VIRGIN RECORDS, BIRMINGHAM – I’m old enough to remember Virgin before Mike Oldfield’s Tubular Bells allowed them to expand to megastore proportions. The original shop was full of hippies camping for the day with headphones clamped to their unwashed heads. The bigger shop is where I got all my punk and post-punk goodies.

ROUGH TRADE, LONDON – in a recent TV documentary, Steve Montgomery (one of the store’s original staff) said that “for a brief moment in time Rough Trade encapsulated everything that was right about the human race”.  Founded in 1976, the store started with high ideals that have had to be modified over time but Geoff Travis’ vision is still just about intact even though they are playing the game in a different way. My first encounter was at their original shop in Portobello and, nowadays, no visit to London is complete without visiting their new store in Brick Lane.

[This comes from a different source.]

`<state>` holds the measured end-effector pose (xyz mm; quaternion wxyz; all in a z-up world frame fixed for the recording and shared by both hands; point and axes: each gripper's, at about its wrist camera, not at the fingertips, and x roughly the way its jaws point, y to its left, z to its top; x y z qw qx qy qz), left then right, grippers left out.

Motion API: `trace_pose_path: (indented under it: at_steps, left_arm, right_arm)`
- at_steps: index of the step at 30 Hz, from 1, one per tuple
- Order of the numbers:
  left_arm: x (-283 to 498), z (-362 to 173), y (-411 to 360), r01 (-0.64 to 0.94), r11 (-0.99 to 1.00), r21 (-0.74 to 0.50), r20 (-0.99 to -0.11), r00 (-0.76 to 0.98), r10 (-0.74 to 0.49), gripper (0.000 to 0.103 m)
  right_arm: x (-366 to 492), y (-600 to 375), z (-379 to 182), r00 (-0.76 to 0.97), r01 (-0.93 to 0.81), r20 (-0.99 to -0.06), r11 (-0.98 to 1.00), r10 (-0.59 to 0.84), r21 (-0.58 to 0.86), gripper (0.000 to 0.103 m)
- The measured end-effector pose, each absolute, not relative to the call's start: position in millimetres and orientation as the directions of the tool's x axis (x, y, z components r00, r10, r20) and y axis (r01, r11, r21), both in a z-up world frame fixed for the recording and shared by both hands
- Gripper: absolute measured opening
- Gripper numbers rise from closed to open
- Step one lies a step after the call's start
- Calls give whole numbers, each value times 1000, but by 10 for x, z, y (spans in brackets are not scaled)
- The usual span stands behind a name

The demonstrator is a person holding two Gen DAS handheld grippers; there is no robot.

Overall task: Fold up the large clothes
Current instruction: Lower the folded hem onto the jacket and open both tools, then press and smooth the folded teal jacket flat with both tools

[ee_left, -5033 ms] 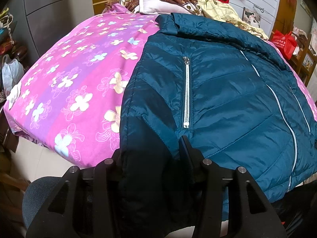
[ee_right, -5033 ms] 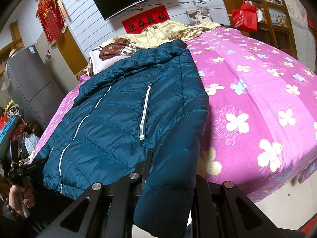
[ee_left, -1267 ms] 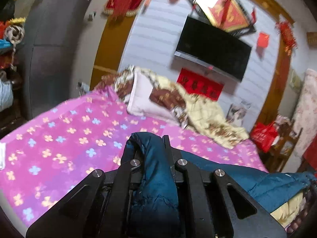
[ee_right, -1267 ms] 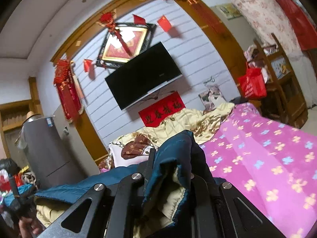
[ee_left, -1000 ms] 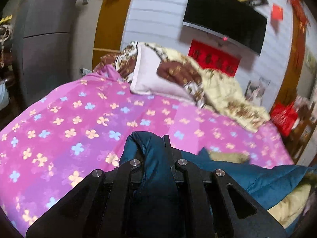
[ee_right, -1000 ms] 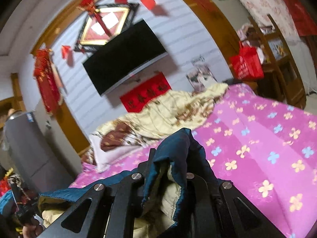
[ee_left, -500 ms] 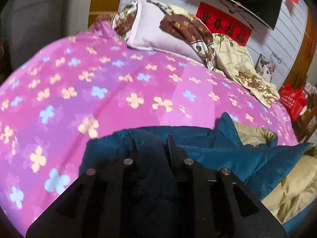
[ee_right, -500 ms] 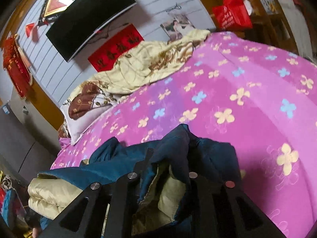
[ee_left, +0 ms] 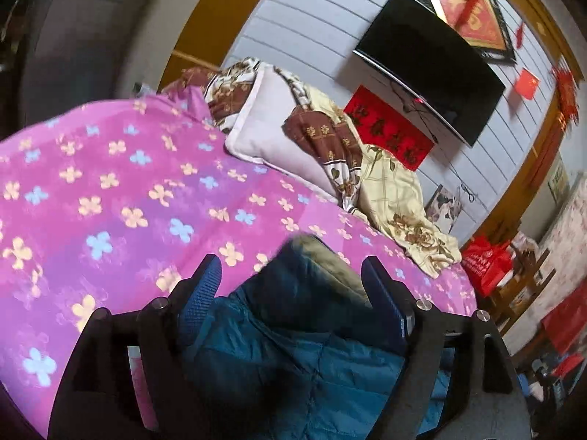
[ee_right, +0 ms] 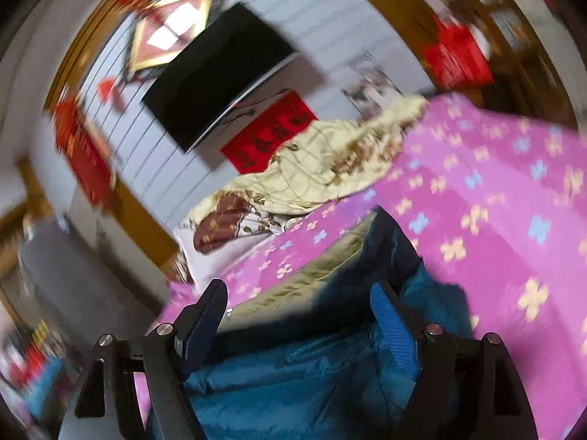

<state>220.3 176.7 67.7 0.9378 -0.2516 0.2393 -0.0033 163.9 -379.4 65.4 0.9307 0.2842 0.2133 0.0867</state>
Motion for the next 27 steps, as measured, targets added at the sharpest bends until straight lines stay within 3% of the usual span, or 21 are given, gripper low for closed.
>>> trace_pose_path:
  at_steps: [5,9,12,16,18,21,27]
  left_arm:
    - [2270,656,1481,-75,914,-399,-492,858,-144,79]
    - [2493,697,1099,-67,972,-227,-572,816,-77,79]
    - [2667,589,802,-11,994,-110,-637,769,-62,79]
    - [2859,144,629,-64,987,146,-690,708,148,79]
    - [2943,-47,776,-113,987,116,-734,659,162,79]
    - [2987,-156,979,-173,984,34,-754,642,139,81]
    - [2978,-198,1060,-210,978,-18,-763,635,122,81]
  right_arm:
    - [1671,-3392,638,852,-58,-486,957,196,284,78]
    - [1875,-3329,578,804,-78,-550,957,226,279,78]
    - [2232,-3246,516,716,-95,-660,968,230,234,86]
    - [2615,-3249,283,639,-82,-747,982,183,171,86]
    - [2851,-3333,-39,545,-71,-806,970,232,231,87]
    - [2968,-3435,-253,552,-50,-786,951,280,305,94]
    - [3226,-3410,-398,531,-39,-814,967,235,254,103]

SMALL WONDER RECORDS, WALTHAMSTOW, LONDON E17 –  Sadly no more but this single fronted store was a regular haunt when I lived nearby. I bought a 12″ copy of Bauhaus’ Bela Lugosi’s Dead (on Small Wonder Records) from here.

THE ENGLISH WEATHER, CROUCH END, LONDON N8 – a goldmine of precious vinyl in its day. It was run by a friendly hippy guy (Steve Burgess) who would help customers by adding little handwritten notes to the record sleeves. A sign in the shop read ‘Kill ugly pop’  and you could be confident that he would only stock music he believed in.The name of the shop caused some confusion and Burgess had to constantly deal with phone enquiries asking for the latest weather forecast!

JACKPOT RECORDS, PORTLAND, OREGON – Portland is the nearest thing to heaven for lovers of record stores. Jackpot is just one of many fantastic shops dotted around the town.

CASA DEL DISCO, FAENZA, ITALY –  A previous blog entry of mine explained why this shop is so precious.

What are your favourite record stores, past or present?